The offset is relative to a physical memory location associated with
the root node.  The memory location of the mapping is calculated by:
\[
virtual\ address = physical\ address + offset\ in\ mapping\ node
\]

Using this mapping scheme, the mapping tree of a split node may be
shared by all root nodes in the newly created root node table.
However, the mapping tree can not be shared if, say task $C$ wishes to
change the virtual memory address of one of its 4KB mappings.  This
does not make much sense though.

In order to keep track of the number of root nodes which uses a
mapping tree, the mapping node in the root of the mapping tree
contains a reference counter.  The reference counter is large enough
to support sharing between all nodes after a split operation (i.e\ 16
nodes), but not large enough to support sharing of cascading split
operations (e.g.\ a 64KB node which is split to 16KB nodes which is
subsequently split into 4KB nodes).  A larger reference counter would
allow for this sort of sharing, but would also make the mapping node
larger, hence requiring more memory for a mapping tree.  It is still
unclear which of the two schemes which are the better.

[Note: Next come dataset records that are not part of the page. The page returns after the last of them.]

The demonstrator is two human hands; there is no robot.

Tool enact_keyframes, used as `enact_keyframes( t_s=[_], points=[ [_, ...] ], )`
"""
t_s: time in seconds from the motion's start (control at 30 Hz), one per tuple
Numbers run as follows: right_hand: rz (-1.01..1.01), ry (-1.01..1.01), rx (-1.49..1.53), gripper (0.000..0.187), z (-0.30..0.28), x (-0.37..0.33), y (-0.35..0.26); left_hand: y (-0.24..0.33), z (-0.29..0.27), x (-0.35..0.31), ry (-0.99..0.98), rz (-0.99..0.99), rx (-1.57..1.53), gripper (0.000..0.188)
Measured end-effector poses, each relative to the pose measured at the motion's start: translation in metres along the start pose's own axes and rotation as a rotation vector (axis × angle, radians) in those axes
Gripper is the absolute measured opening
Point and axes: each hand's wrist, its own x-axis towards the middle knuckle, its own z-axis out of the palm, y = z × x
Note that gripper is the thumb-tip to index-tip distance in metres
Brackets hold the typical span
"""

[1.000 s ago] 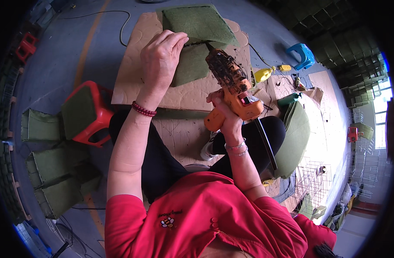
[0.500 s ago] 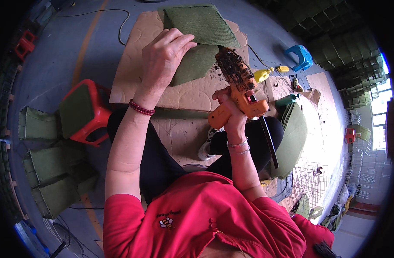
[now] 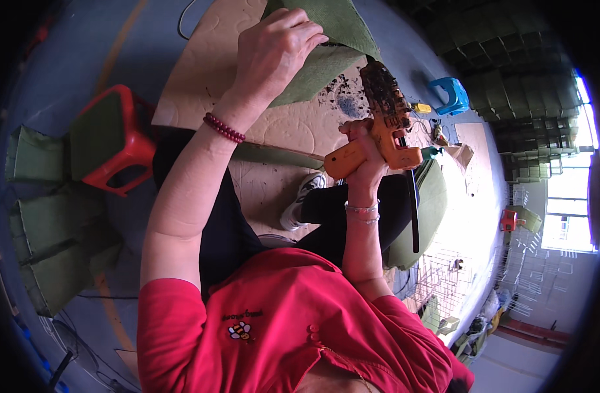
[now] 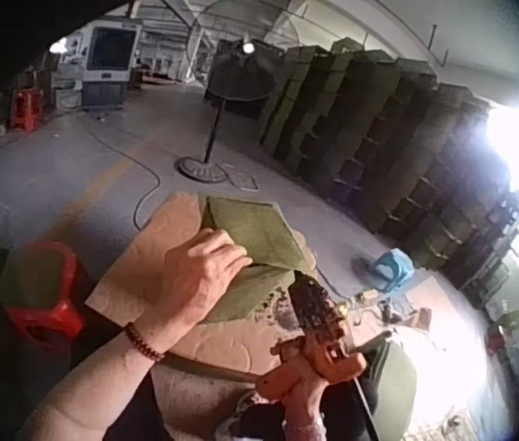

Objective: Gluing fabric/foam surfaces to assemble green storage containers and then organizing them.

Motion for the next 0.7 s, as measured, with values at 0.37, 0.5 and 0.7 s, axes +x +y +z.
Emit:
enact_keyframes(
  t_s=[0.37,0.5,0.7],
  points=[
    [-0.050,0.020,-0.122,0.021,-0.0066,0.0077,-0.0007,0.0023,-0.0062,0.0061,-0.002,-0.001,-0.035,0.011],
    [-0.051,0.073,-0.147,0.020,-0.0019,0.0080,-0.0031,0.0006,-0.0029,0.0042,-0.012,-0.073,-0.046,0.012],
    [-0.059,0.060,-0.191,0.017,-0.0006,0.0099,-0.0048,-0.0017,-0.0005,0.0033,-0.001,-0.075,-0.062,0.014]
  ],
)
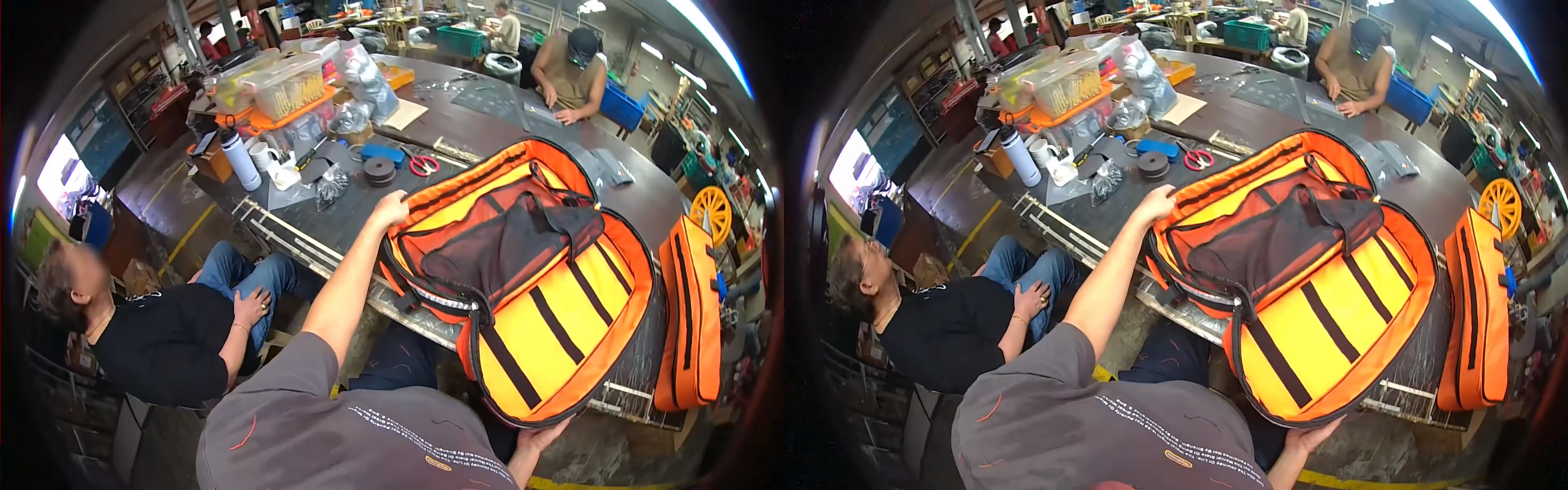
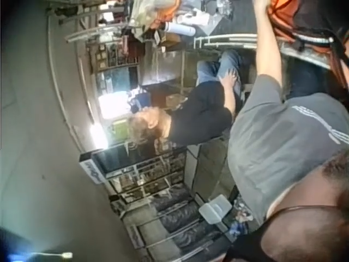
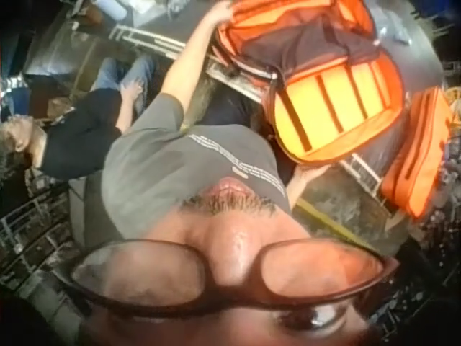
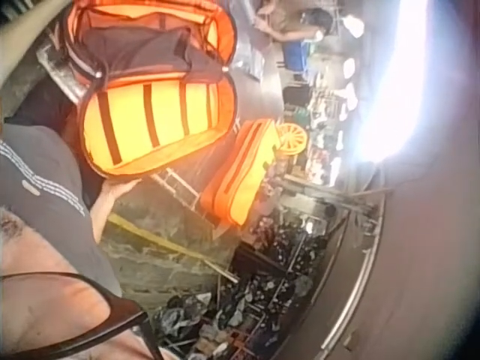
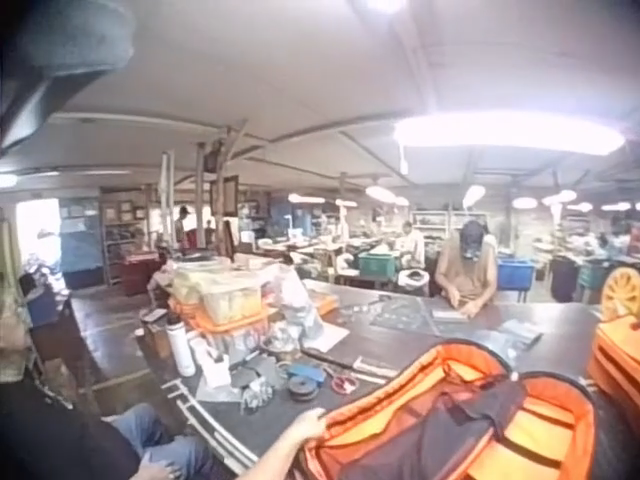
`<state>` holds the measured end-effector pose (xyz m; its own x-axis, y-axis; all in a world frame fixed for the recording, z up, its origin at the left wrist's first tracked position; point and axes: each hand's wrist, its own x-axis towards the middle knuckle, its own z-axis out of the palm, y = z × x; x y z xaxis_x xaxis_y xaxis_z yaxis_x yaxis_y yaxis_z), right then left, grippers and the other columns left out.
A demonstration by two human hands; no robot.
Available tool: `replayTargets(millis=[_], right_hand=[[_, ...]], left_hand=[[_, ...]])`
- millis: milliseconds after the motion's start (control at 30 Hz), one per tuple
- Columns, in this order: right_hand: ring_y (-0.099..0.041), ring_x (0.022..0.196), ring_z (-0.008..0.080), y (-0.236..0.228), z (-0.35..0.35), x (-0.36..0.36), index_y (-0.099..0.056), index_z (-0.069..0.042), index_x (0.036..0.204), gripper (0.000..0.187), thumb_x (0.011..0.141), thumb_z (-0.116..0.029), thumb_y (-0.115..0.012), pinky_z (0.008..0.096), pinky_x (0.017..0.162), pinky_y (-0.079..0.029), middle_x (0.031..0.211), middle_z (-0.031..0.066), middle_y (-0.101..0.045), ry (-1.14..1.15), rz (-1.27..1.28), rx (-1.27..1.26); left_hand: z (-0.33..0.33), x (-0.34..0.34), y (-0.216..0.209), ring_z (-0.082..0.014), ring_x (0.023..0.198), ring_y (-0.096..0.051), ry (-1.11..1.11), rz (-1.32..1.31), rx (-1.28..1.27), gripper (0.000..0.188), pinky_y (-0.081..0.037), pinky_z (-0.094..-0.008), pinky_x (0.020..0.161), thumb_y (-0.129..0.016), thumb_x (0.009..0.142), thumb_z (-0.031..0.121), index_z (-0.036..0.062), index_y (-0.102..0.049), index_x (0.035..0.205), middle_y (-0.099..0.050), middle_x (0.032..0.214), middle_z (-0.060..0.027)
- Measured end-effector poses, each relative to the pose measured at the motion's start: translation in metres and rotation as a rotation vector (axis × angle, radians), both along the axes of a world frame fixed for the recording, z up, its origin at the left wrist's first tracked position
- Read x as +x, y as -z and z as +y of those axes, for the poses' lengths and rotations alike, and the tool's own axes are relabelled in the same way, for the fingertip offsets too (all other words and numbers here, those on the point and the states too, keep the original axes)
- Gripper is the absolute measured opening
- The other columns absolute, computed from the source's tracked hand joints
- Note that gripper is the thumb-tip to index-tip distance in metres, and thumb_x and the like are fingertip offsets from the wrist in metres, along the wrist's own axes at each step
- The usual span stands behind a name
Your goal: Checking the straps, zippers, and compartments of an orange emergency backpack and writing on a label.
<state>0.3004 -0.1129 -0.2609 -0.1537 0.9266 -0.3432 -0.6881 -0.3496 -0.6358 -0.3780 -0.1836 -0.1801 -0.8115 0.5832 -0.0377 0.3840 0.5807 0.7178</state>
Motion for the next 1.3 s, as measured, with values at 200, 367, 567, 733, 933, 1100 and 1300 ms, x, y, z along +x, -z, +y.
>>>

\subsubsection{Mapping database memory management}
\label{sec:mapping-db-alloc}

In Section~\ref{sec:kmem-management}, we mentioned that the mapping
database is itself responsible for allocating the fine grained buffers
used for the different mapping database structures.  The different
buffer sizes required by the mapping database are: 8 bytes for mapping
nodes, 16 bytes for 1KB root node tables, and 128 bytes for 4KB and
64KB root node tables.

Each of the different buffer sizes have an associated list of frames
containing free buffers (see Figure~\ref{fig:mdb-mem}).  The first few
bytes of each of these frames are dedicated to management structures.
The rest of the frames contains the buffers proper.  The management
structure is used to keep track of the free buffers in the frame.  It
contains: a pointer pointing to a list of free buffers, a counter
keeping track of the number of free buffers, and a pointer to the next
frame of free buffers.

When a buffer is allocated from a frame, the buffer is removed from
the list of free buffers, and the counter for the number of free
buffers is updated.  If the counter reaches zero, the whole frame is
removed from the frame list.  This avoids further accesses to the
frame when a new buffer is to be allocated.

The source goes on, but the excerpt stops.